Вернувшись домой, я помыл анчоусы, присыпал их мукой и зажарил на подсолнечном масле. Затем приготовил салат, нарезал хлеб. Едва уселся за стол, как кто-то постучал в дверь. На пороге, лениво прислонившись к косяку и посасывая обычную сигару, стоял мой сосед Ману. Он поздоровался так, будто виделись мы в последний раз не десять недель назад, а только вчера, и предложил подняться с ним в патио.

Прихватив тарелку с завтраком и положив рыбу гостю, я последовал за ним. Долгое отсутствие свое я объяснил поездкой в Лондон, где меня ждала срочная работа. Усевшись на перевернутый ящик рядом с загоном, он предложил мне, в порядке любезности, шезлонг с продавленным дном, и, тыкая вилкой в тарелку, Ману заговорил. Я приготовился выслушать очередную главу «Саги о Кроликах», которая все никак не могла закончиться, несмотря на обвал угрожающих писем из городской службы здравоохранения. Ману переходил от гнева к глубокой печали. Стало ясно, что и на его долю с момента нашей последней встречи выпало немало испытаний.

— А ко всему прочему, — пожаловался он, — к нам повадились браконьеры.

Браконьеры. Не часто услышишь такое слово в большом городе.

— Не то чтобы регулярно являются. Не могу утверждать, что эти наглые ворюги опустошили мой крольчатник, но одного-двух каждую неделю я недосчитываюсь. И это точно не кошки, а люди.

О визите Рика, Фионулы и мальчишки-ниндзя я Ману не рассказывал. Если бы он узнал, что я без слов отпустил компанию с двумя его кроликами, наверняка счел бы это предательством с моей стороны. Интересно, однако, может, он и сам что-нибудь слышал, тогда или в другое время…

— Говорят, — с напускным равнодушием начал я, — что есть группа подростков, обитающих на крыше…

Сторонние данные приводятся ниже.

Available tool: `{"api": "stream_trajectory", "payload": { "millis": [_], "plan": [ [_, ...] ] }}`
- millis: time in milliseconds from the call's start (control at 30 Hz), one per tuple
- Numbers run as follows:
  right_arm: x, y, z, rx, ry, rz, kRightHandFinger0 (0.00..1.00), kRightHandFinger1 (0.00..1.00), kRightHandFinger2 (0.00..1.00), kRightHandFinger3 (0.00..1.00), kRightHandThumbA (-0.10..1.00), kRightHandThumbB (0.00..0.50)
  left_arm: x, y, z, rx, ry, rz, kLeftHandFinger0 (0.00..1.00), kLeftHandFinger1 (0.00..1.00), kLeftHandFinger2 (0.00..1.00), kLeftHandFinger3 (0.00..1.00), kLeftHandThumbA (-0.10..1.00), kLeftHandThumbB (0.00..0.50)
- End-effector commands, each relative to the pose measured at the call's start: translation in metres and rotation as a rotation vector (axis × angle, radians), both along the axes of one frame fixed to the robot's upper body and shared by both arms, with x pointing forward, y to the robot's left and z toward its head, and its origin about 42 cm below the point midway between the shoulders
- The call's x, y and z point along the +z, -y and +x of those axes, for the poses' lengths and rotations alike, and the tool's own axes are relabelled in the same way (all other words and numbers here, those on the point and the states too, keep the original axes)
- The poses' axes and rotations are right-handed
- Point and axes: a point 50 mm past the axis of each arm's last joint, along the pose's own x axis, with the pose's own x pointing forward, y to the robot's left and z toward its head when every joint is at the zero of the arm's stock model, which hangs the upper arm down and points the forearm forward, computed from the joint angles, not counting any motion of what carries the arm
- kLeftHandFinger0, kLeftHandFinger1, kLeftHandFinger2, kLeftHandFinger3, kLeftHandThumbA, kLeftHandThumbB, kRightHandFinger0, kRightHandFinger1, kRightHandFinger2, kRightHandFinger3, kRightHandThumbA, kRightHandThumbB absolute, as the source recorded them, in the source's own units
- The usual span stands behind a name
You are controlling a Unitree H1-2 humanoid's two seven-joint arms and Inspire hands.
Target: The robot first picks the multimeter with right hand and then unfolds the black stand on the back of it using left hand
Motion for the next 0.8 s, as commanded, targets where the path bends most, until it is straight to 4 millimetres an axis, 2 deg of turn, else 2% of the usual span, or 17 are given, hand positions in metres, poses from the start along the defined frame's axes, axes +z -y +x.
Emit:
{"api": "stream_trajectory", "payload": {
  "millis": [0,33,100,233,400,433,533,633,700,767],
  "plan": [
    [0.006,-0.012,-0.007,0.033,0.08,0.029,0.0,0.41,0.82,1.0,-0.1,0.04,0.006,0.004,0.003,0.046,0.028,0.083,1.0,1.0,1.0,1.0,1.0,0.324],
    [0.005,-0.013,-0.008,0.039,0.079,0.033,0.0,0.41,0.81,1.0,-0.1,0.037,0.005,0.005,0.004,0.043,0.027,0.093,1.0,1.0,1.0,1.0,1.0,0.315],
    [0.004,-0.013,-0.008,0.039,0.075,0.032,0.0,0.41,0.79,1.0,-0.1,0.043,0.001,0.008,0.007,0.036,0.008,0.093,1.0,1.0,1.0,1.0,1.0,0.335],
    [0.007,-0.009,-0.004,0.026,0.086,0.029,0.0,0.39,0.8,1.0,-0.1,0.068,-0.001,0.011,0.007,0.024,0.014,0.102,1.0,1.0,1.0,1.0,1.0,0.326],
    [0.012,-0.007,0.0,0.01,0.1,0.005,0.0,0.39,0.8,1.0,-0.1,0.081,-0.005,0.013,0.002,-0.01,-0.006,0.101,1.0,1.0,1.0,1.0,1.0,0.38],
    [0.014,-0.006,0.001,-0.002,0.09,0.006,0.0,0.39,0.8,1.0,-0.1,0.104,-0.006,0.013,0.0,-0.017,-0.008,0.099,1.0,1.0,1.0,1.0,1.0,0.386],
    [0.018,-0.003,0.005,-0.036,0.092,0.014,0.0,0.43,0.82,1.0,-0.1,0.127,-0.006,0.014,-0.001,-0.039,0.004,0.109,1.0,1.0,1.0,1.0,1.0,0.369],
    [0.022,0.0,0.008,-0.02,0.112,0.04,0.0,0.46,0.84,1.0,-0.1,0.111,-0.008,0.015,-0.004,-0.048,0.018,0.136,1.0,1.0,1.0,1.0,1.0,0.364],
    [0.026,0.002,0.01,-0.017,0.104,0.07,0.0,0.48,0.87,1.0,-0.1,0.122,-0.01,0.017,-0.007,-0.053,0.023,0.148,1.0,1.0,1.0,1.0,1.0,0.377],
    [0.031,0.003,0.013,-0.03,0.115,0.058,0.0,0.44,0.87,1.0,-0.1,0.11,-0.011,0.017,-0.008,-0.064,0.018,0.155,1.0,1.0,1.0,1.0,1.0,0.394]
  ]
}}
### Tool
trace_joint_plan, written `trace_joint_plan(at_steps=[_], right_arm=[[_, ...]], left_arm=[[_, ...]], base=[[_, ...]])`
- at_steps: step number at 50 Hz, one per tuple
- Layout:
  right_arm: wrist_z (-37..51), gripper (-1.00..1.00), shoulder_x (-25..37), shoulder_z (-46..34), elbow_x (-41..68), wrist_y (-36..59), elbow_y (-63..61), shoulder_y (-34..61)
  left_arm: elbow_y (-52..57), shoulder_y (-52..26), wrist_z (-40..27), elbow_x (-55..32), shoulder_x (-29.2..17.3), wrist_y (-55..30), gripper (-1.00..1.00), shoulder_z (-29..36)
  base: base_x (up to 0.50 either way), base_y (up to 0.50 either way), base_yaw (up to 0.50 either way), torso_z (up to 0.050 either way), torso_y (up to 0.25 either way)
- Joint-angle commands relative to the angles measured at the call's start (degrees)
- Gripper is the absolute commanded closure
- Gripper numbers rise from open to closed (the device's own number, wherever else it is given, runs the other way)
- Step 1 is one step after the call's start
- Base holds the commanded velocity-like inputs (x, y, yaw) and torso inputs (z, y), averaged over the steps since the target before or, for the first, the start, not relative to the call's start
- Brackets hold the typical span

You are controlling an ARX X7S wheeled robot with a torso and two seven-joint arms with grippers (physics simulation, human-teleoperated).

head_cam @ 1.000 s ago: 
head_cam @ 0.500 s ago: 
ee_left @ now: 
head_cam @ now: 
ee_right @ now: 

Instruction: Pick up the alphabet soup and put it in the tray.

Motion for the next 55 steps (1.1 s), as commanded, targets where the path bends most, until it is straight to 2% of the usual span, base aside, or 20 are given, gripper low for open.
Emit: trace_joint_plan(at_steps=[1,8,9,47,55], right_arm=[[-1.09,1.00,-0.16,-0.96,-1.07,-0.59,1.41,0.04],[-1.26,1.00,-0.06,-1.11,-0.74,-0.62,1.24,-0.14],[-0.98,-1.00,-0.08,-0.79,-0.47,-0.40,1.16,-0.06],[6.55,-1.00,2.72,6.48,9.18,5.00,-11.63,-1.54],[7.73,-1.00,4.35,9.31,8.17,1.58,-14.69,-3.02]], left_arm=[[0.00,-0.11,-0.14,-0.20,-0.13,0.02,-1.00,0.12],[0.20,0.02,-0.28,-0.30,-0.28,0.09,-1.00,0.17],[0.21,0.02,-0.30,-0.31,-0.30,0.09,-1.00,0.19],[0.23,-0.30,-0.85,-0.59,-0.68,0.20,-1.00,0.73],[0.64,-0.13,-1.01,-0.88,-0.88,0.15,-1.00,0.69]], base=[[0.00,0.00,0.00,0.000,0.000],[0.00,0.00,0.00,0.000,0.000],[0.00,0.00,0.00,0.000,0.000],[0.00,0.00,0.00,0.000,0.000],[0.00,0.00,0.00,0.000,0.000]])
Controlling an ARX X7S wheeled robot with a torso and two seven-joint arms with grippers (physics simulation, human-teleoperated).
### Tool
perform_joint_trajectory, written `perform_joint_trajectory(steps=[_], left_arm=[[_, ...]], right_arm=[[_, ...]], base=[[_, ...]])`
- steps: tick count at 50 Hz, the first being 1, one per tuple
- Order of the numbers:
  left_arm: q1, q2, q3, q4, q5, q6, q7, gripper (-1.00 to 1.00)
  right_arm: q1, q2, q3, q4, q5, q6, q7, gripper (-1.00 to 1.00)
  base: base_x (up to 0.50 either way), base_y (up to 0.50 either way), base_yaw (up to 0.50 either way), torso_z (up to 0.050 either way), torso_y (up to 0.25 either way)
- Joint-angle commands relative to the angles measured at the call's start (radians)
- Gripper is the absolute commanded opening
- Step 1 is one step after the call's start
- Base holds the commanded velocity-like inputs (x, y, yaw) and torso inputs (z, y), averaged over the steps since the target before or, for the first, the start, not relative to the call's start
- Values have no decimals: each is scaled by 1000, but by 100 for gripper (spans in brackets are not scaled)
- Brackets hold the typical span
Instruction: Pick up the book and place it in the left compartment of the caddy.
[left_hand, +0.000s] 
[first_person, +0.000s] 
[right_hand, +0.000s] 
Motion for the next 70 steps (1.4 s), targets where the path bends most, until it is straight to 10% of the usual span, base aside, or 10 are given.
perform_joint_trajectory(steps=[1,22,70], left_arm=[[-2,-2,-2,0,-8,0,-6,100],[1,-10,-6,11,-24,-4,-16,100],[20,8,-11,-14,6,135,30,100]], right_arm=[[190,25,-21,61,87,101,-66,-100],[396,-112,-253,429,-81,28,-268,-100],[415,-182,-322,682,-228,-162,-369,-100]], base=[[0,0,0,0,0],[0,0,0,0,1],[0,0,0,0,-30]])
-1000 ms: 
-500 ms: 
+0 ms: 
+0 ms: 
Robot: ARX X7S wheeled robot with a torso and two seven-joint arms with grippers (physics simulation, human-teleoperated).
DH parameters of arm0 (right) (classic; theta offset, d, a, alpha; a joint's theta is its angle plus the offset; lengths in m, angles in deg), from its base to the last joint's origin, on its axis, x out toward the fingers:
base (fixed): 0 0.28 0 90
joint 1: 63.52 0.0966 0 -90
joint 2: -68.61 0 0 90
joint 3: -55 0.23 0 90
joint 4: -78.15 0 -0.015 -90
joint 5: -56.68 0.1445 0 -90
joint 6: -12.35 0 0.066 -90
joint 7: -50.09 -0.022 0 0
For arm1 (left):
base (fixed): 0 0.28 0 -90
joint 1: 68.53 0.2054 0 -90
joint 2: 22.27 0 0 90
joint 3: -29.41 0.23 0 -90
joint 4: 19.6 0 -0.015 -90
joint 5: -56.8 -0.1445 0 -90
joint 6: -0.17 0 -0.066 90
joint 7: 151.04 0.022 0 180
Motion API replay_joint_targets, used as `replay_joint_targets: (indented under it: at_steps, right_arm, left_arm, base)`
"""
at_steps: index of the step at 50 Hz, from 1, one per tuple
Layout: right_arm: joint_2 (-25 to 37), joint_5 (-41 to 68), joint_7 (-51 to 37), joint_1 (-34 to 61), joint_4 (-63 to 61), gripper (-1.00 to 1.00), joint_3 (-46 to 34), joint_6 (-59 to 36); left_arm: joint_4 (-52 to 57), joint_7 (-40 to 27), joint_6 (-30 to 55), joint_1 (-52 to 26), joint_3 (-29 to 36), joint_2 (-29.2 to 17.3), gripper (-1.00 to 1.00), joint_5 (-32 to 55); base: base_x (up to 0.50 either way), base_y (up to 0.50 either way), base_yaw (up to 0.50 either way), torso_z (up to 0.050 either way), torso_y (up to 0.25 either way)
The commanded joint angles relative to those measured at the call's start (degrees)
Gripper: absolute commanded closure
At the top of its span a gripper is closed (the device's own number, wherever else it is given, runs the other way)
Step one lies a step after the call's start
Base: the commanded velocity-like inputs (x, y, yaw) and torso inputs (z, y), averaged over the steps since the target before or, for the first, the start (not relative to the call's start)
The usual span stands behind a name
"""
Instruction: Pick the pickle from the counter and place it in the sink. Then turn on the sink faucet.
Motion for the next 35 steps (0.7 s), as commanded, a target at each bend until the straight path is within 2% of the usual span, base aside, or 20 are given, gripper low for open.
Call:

— А, ты тоже про них слышал, — перебил меня Ману. — Что ж, если это действительно бездомные бедняги, я бы кролика-другого на похлебку им не пожалел. Лучше уж они, чем сукины дети из мэрии. Те всех, размахивая бумажкой из суда, готовы истребить.

— Так что же ты все-таки слышал про них?

— Да мало ли что. — Ману яростно почесал пах. — Одни одно говорят, другие другое. Я-то лично ничего не видел. Как-то даже провел здесь в июле целую ночь с ружьем, но сморило, и заснул.

Он уселся на ящике поудобнее. Снова почесался. Ману попивал, но не напивался. По-настоящему не напивался никогда. Просто чем менее трезв он был, тем стремительнее избавлялся от вялости.

— Слушай, Ману, у тебя что, вши завелись?

— Что-что? A-а, дьявол. Может, и завелись, а что?

— Чешешься все время. Надо бы провериться. И еще… ты никогда не говорил, что у тебя есть ружье.

— А это секрет. Ружье есть, а лицензии нет.

— И зачем тебе оно?

— От налетчиков защищаться.

Я попытался на мгновение представить себе Ману вооруженным виджилянтом — члена «комитета бдительности», коротконогого, с большим животом, в перепачканном жилете и помятых шортах, изжеванной сигарой во рту и со старинным ружьем наперевес. Нет, невозможно.

— Ну, так это было? Ты пришел сюда и заснул…

— Не сразу. Я… как бы это сказать… присел отдохнуть. Ни в кого стрелять не собирался, просто попугать хотел. А ружье — для самозащиты.

— Но так ничего и не обнаружил, верно?

— Ну да, не совсем.

— Как это понять?

— Э-э, не хотелось бы говорить. Неловко. — Он помолчал немного, потом, перейдя почти на шепот, добавил: — Понимаешь, я никому еще об этом не рассказывал.

— Все в порядке, Ману. Тайна вклада гарантируется. Слово чести.

Нетрудно было заметить, что мой насмешливый тон ему не понравился.

— Все просто. Они приходили сюда той ночью. Я их ждал. А потом уснул.

— И пока ты храпел в своем шезлонге с ружьем в руках, они стащили кроликов.

— Не надо насмехаться. Тут не до смеха. К тому же ты дал слово чести, помнишь?

Если Ману и шутил, то только наполовину. Я прикусил язык.